-- ASSIGNMENT --
Give the data again exactly, without its images.

-- DATA SECTION --
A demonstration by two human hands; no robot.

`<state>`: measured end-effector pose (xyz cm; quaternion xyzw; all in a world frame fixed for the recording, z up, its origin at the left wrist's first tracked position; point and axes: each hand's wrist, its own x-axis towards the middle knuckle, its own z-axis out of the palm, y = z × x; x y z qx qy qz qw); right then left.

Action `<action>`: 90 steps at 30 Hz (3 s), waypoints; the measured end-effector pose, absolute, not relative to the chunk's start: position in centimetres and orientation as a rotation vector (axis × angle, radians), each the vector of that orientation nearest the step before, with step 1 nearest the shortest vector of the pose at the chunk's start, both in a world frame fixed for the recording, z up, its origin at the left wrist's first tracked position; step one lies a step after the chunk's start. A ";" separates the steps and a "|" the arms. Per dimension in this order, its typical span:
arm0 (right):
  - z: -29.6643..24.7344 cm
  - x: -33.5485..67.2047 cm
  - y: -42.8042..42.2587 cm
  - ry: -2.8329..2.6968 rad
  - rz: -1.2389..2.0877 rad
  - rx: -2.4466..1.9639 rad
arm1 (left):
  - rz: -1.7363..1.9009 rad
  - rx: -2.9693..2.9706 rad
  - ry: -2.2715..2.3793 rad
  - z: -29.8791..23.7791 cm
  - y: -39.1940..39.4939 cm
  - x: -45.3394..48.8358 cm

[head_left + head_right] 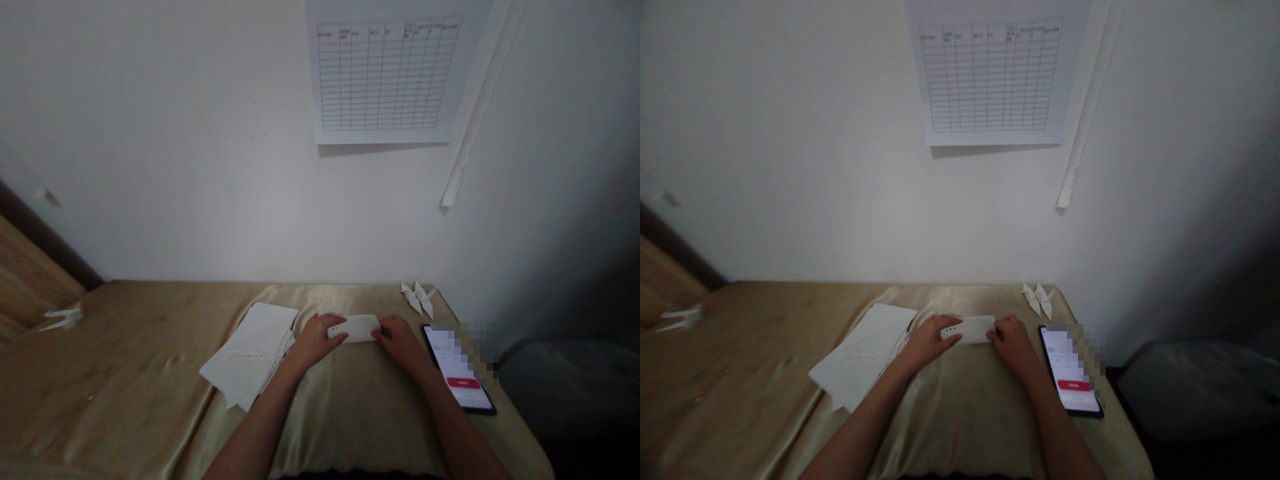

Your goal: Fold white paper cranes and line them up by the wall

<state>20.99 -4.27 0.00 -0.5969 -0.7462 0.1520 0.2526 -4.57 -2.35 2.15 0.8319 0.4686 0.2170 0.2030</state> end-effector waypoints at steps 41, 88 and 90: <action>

-- ANSWER BOX --
A demonstration by two human hands; no robot.

`<state>`: measured end-effector pose (xyz cm; quaternion xyzw; all in a world frame fixed for the recording, z up, its origin at the left wrist's first tracked position; point and axes: each hand's wrist, its own x-axis towards the middle knuckle, its own z-axis out of the palm, y = z × x; x y z qx qy qz qw); right then left.

Action `<action>`: 90 steps at 30 Hz (3 s), waypoints; the measured end-effector pose, absolute, not relative to the chunk's start: position in centimetres and orientation as a rotation vector (axis × angle, radians), each the vector of that orientation nearest the step before, with step 1 nearest the shortest vector of the pose at the chunk's start, both in a world frame fixed for the recording, z up, its origin at the left wrist's first tracked position; step one lies a step after the chunk's start. A ";" separates the steps and a "|" the arms. Per dimension in this order, its typical span:
arm0 (right):
  - z: -29.6643..24.7344 cm
  - x: -33.5485..67.2047 cm
  - y: -42.8042..42.2587 cm
  - ry: -2.8329..2.6968 rad
  - rz: -1.2389..2.0877 rad
  - rx: -2.4466..1.9639 rad
arm1 (left):
  - rz: -1.7363..1.9009 rad
  - rx: -2.9693..2.9706 rad
  - ry: -2.2715..2.3793 rad
  - z: -29.8791..23.7791 cm
  - y: -39.1940..39.4939 cm
  - x: -45.3394..48.8358 cm

[head_left + head_right] 

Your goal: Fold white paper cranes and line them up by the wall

<state>20.99 -4.27 0.00 -0.5969 -0.7462 0.1520 0.2526 -4.57 -2.35 2.15 0.8319 0.4686 0.2170 0.2030</state> end-effector waypoints at steps 41, 88 and 90: <action>

The exercise asks for nothing more than this.